When copying the listing below, skip every picture and keep each word as it stands.

==== Listed records

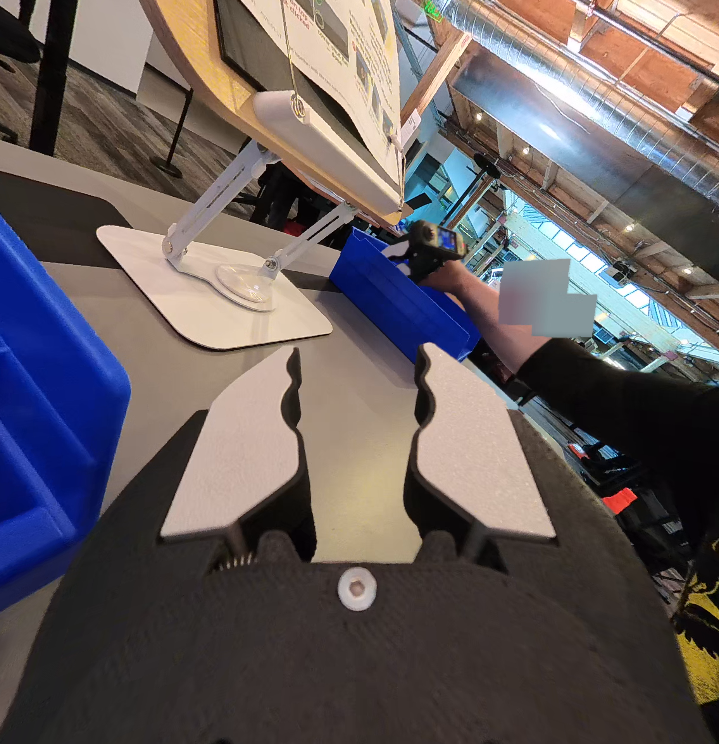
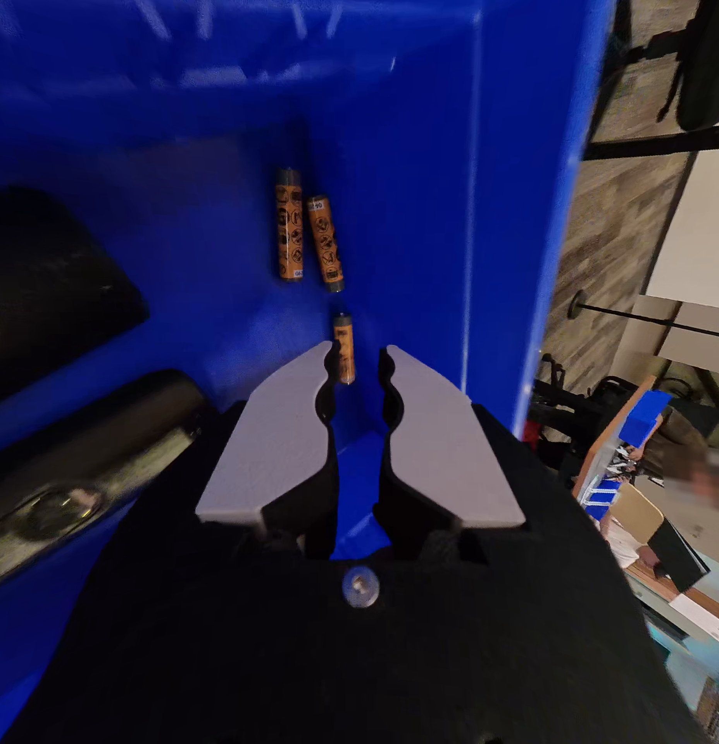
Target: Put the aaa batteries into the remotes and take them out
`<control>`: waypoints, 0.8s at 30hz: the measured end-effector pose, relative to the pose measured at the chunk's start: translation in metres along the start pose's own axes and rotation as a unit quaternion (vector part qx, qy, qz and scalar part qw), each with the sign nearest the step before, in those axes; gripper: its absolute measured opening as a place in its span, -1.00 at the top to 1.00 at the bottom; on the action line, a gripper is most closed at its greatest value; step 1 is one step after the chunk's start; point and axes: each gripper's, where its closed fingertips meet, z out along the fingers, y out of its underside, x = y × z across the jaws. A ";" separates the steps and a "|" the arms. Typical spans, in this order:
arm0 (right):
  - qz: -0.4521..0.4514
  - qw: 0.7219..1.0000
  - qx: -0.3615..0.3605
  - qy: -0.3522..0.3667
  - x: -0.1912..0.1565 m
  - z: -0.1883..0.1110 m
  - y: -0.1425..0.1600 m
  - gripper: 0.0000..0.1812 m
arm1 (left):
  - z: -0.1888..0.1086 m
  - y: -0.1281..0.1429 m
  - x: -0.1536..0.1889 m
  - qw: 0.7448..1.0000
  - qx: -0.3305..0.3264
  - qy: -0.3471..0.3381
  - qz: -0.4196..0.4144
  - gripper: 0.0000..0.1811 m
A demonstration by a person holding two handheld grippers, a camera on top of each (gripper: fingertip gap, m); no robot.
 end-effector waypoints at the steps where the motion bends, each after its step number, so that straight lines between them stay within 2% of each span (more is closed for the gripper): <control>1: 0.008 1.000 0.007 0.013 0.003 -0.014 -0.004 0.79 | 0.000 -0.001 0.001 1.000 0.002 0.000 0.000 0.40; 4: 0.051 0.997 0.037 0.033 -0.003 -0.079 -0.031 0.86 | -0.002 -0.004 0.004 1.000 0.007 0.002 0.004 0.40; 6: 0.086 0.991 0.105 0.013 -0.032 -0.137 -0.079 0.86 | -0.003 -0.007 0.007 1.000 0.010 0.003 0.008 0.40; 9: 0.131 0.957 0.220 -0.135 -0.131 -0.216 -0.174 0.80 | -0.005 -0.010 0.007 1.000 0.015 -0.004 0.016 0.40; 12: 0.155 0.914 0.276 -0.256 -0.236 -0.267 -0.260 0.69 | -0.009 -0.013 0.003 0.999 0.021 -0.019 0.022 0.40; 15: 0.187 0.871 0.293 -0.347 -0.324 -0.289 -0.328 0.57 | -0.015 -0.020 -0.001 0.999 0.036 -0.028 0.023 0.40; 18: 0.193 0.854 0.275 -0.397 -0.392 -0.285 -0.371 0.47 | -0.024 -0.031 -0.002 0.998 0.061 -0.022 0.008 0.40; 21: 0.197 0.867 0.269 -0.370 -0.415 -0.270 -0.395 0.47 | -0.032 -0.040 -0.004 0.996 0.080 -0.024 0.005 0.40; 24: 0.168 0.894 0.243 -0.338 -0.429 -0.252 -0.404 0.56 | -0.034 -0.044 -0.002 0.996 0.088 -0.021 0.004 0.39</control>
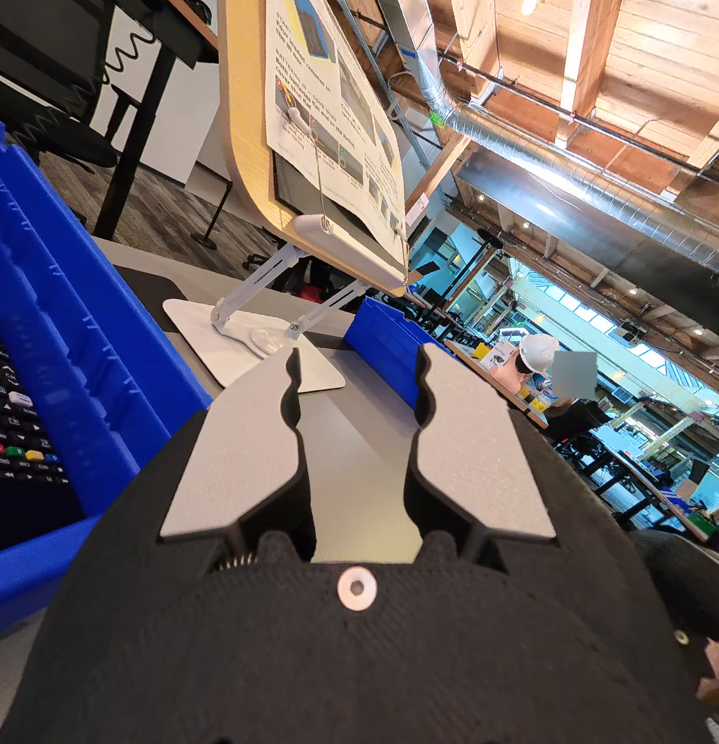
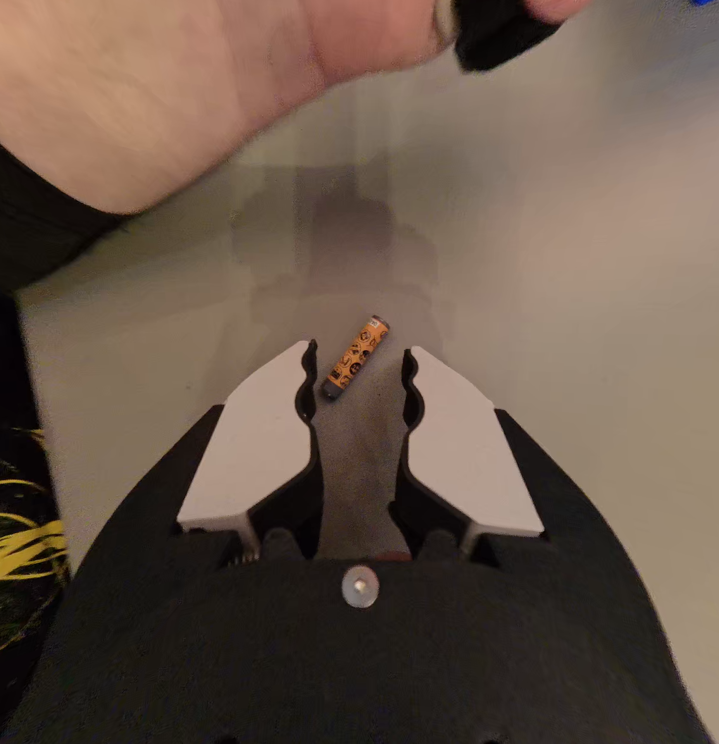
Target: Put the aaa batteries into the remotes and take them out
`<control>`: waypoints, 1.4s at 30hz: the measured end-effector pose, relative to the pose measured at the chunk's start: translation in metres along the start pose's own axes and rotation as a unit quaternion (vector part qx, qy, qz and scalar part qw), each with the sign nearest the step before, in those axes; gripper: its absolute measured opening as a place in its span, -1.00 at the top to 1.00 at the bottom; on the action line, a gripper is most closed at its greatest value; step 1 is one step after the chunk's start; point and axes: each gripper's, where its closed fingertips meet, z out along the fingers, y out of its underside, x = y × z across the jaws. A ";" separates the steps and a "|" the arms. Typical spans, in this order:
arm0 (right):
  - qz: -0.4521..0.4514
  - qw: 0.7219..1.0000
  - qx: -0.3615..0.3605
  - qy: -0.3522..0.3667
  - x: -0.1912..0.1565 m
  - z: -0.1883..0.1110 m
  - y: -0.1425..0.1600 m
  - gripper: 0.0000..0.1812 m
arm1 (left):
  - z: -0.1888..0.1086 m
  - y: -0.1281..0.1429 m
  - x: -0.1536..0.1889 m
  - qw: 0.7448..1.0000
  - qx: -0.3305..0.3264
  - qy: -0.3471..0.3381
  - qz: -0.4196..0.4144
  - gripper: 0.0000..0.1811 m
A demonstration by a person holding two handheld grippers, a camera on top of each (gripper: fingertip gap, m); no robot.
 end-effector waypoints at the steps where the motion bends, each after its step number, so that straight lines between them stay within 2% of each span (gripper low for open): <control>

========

• [Response to the exercise]
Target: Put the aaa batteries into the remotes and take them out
`<control>`: waypoints, 0.8s at 30hz: the measured end-effector pose, relative to the pose measured at the chunk's start: translation in metres along the start pose's own axes and rotation as a unit quaternion (vector part qx, qy, qz and scalar part qw), each with the sign nearest the step before, in those axes; gripper: its absolute measured opening as a place in its span, -1.00 at the top to 1.00 at the bottom; on the action line, a gripper is most closed at its greatest value; step 1 is one step after the chunk's start; point and axes: each gripper's, where its closed fingertips meet, z out along the fingers, y out of its underside, x = y × z across the jaws. A ";" separates the steps and a "|" the arms. Typical spans, in this order:
arm0 (right):
  - qz: -0.4521..0.4514
  - qw: 0.7219..1.0000
  - qx: -0.3615..0.3605
  - qy: -0.3522..0.3667
  - x: -0.1912..0.1565 m
  - z: -0.1883..0.1110 m
  - y: -0.1425..0.1600 m
  - gripper: 0.0000..0.1812 m
arm1 (left):
  - z: -0.1888..0.1086 m
  - y: -0.1281..0.1429 m
  - x: -0.1536..0.1889 m
  - qw: 0.7448..1.0000
  - qx: -0.3305..0.3264
  - qy: -0.3471..0.3381
  - qz: -0.4196..0.4144
  - gripper: 0.0000..0.1811 m
A demonstration by a person holding two handheld grippers, a camera on top of each (gripper: fingertip gap, m); no robot.
 end-effector waypoints at the steps where the motion bends, each after its step number, so that straight lines between them stay within 2% of each span (more is closed for the gripper): <control>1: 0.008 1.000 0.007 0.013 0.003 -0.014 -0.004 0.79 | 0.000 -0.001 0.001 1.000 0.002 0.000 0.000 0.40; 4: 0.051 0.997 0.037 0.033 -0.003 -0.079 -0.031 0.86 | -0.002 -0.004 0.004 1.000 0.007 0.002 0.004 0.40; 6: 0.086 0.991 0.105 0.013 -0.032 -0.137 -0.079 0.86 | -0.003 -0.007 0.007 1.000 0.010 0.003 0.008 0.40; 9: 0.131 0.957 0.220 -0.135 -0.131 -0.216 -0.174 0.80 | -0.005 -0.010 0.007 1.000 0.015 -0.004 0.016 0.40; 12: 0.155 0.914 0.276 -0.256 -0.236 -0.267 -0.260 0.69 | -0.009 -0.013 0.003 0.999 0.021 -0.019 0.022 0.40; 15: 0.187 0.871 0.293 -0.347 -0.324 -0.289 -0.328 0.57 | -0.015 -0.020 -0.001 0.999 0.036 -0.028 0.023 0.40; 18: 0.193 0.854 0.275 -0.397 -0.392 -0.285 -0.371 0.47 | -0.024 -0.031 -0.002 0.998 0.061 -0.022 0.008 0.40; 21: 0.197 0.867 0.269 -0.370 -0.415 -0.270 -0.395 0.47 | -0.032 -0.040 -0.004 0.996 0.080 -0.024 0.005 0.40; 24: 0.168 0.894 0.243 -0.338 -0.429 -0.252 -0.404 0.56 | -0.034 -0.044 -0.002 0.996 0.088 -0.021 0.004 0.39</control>
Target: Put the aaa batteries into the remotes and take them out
`<control>`: waypoints, 1.4s at 30hz: the measured end-effector pose, relative to the pose measured at the chunk's start: translation in metres along the start pose's own axes and rotation as a unit quaternion (vector part qx, qy, qz and scalar part qw), each with the sign nearest the step before, in those axes; gripper: its absolute measured opening as a place in its span, -1.00 at the top to 1.00 at the bottom; on the action line, a gripper is most closed at its greatest value; step 1 is one step after the chunk's start; point and axes: each gripper's, where its closed fingertips meet, z out along the fingers, y out of its underside, x = y × z across the jaws. A ";" separates the steps and a "|" the arms. Typical spans, in this order:
arm0 (right):
  - qz: -0.4521..0.4514
  - qw: 0.7219..1.0000
  - qx: -0.3615..0.3605
  - qy: -0.3522..0.3667
  - x: -0.1912..0.1565 m
  - z: -0.1883..0.1110 m
  - y: -0.1425..0.1600 m
  - gripper: 0.0000..0.1812 m
arm1 (left):
  - z: -0.1888..0.1086 m
  - y: -0.1281..0.1429 m
  - x: -0.1536..0.1889 m
  - qw: 0.7448..1.0000
  - qx: -0.3305..0.3264
  - qy: -0.3471..0.3381
  - qz: -0.4196..0.4144
  - gripper: 0.0000..0.1811 m
A demonstration by a person holding two handheld grippers, a camera on top of each (gripper: fingertip gap, m); no robot.
 end-effector waypoints at the steps where the motion bends, each after its step number, so that straight lines between them stay within 2% of each span (gripper low for open): <control>

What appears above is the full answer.